Tú, el olor de la tierra mojada, la brisa plena esa que le canta al mar o a las montañas.

     El trance, el yo de otra tierra de otro universo posiblemente hasta de otra esfera, los días tranquilos, son los días en los que te miro, aunque son pocos. Me gusta tu risa y tus charlas largas en las que me desconecto del mundo y me entrego a ti, en donde le haces el amor a mi mente. También me gusta el café pero no más que el café claro y soleado de tus ojos, me gusta verte correr aunque mi andar sea más pausado y lento, aunque haya llegado mucho tiempo después. 
     
     Me gusta la vida rara, si, diferente a la tuya, me agrada lo incierto lo ficticio los pingüinos en combo por ejemplo.
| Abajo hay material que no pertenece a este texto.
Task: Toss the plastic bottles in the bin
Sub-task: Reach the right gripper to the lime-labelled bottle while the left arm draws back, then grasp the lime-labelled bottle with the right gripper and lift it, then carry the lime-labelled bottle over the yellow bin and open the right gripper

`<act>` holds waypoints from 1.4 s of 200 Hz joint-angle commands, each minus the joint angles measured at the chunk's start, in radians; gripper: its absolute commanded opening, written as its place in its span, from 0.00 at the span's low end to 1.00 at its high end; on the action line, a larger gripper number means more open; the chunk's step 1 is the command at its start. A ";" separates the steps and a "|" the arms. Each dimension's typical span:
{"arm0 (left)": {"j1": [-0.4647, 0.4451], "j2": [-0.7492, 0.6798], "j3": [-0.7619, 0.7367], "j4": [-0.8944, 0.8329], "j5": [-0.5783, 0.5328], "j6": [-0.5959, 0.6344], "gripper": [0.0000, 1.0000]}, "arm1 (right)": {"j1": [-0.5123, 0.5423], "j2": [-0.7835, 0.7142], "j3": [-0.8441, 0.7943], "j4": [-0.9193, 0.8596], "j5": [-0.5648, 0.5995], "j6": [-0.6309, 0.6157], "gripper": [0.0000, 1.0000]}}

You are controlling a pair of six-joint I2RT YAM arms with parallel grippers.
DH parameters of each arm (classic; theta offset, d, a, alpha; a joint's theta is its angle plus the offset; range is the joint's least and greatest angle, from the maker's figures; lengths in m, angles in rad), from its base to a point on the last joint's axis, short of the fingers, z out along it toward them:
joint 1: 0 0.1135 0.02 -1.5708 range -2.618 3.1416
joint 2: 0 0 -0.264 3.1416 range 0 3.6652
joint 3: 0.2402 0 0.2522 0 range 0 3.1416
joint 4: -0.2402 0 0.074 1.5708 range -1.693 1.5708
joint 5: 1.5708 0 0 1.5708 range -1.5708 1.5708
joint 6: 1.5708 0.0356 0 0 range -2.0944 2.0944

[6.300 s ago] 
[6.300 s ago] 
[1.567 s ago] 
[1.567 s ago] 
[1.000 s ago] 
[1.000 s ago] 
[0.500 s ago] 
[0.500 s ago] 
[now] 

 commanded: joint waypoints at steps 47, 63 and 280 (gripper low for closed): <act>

Me gusta el jazz y el soul porque riman exactamente con el movimiento sutil y lujurioso de tu cadera, me gusta tu andar galáctico y tu sonrisa trepidante esa que me hace volar a un plano inexistente en esta contaminada circunferencia. Me gustan las películas ficticias también la adrenalina, esa que mayormente siento cuando te veo, me gusta el sol en tus mejillas y los risos de tu cabello, ademas de eso me gusta lo que soy yo a tu lado. Me gusta esto aunque no parece correcto, aunque es impreciso, imprudente e inestable. Me gusta el paradigma de tus besos, tú, el olor a la tierra mojada y la brisa del mar en mi rostro cuando te pienso.